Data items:
:::

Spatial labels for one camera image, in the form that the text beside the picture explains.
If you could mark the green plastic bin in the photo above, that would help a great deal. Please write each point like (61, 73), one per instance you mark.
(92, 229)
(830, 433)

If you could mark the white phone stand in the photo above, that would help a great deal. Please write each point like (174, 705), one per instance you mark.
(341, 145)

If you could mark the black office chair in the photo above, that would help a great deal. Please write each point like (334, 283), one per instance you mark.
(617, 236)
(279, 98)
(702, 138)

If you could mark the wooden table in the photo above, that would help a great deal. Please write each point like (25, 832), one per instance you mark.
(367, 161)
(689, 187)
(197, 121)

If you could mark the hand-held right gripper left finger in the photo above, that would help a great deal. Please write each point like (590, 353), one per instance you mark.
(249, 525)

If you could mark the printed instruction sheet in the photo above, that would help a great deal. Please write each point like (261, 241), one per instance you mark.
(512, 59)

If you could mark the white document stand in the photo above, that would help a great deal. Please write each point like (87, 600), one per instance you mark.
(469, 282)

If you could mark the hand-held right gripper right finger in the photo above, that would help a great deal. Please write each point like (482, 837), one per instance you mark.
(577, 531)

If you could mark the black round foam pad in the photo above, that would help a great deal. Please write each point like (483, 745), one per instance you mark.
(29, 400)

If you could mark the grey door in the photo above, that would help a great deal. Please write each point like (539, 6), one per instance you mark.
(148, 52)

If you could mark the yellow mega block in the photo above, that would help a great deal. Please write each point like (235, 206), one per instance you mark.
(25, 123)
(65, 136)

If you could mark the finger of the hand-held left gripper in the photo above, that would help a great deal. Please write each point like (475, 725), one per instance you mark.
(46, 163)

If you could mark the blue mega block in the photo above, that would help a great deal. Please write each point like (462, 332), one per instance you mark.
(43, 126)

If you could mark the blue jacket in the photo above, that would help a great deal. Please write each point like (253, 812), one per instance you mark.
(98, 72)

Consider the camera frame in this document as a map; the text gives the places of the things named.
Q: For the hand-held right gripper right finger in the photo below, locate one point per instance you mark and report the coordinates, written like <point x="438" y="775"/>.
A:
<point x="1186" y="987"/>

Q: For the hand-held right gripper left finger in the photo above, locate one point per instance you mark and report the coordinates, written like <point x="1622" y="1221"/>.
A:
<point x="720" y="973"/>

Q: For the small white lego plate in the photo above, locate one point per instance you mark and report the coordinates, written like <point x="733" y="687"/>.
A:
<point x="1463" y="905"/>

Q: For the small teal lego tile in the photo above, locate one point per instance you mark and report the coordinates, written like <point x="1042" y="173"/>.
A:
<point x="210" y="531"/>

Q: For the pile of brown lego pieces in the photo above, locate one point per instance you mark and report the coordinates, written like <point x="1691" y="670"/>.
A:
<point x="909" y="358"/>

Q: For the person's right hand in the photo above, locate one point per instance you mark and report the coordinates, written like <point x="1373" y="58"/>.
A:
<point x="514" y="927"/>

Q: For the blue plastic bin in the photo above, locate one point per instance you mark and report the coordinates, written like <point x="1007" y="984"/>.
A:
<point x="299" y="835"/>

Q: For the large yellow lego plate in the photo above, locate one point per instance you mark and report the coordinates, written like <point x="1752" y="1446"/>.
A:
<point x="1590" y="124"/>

:::

ABOUT THIS TASK:
Provide all the records again, word for word.

ANSWER SPACE:
Spatial labels for one camera image, in the form that the text beside the picture explains.
If you could mark the green plastic bin in the photo above, that would help a great deal. Please write each point like (61, 73), one per instance you mark.
(92, 229)
(830, 433)

If you could mark the white phone stand in the photo above, that would help a great deal. Please write each point like (174, 705), one per instance you mark.
(341, 145)

If you could mark the black office chair in the photo above, that would help a great deal. Please write each point like (334, 283), one per instance you mark.
(617, 236)
(279, 98)
(702, 138)

If you could mark the wooden table in the photo above, that would help a great deal. Please write each point like (25, 832), one per instance you mark.
(367, 161)
(689, 187)
(197, 121)

If you could mark the hand-held right gripper left finger in the photo above, that would help a great deal. Please write each point like (590, 353), one per instance you mark.
(249, 525)

If you could mark the printed instruction sheet in the photo above, that would help a great deal. Please write each point like (261, 241), one per instance you mark.
(512, 59)

If you could mark the white document stand in the photo above, that would help a great deal. Please write each point like (87, 600), one per instance you mark.
(469, 282)

If you could mark the hand-held right gripper right finger in the photo above, that would help a great deal. Please write each point like (482, 837), one per instance you mark.
(577, 531)

If you could mark the black round foam pad in the photo above, that would help a great deal. Please write each point like (483, 745), one per instance you mark.
(29, 400)

If you could mark the grey door in the photo above, that would help a great deal. Please write each point like (539, 6), one per instance you mark.
(148, 52)

If you could mark the yellow mega block in the photo above, that would help a great deal. Please write each point like (235, 206), one per instance you mark.
(25, 123)
(65, 136)

If you could mark the finger of the hand-held left gripper in the photo above, that would help a great deal. Please write each point like (475, 725), one per instance you mark.
(46, 163)

If you could mark the blue mega block in the photo above, that would help a great deal. Please write each point like (462, 332), one per instance you mark.
(43, 126)

If you could mark the blue jacket in the photo above, that would help a great deal. Please write each point like (253, 812), one per instance you mark.
(98, 72)

Consider the camera frame in this document as a map; the text gives the places of the things named.
Q: For the hand-held right gripper right finger in the photo below, locate one point per instance you mark and report the coordinates, written like <point x="438" y="775"/>.
A:
<point x="1186" y="987"/>

Q: For the hand-held right gripper left finger in the photo above, locate one point per instance you mark and report the coordinates, written like <point x="1622" y="1221"/>.
A:
<point x="720" y="973"/>

Q: For the small white lego plate in the photo above, locate one point per instance you mark and report the coordinates, written like <point x="733" y="687"/>.
A:
<point x="1463" y="905"/>

Q: For the small teal lego tile in the photo above, locate one point per instance you mark and report the coordinates, written like <point x="1042" y="173"/>.
A:
<point x="210" y="531"/>

Q: For the pile of brown lego pieces in the photo above, locate one point per instance you mark and report the coordinates, written like <point x="1691" y="670"/>.
A:
<point x="909" y="358"/>

Q: For the person's right hand in the photo above, locate one point per instance you mark and report the coordinates, written like <point x="1373" y="58"/>.
A:
<point x="514" y="927"/>

Q: For the blue plastic bin in the photo above, locate one point per instance you mark and report the coordinates, written like <point x="1007" y="984"/>.
A:
<point x="299" y="835"/>

Q: For the large yellow lego plate in the photo above, locate one point per instance you mark and report the coordinates, written like <point x="1752" y="1446"/>.
A:
<point x="1590" y="124"/>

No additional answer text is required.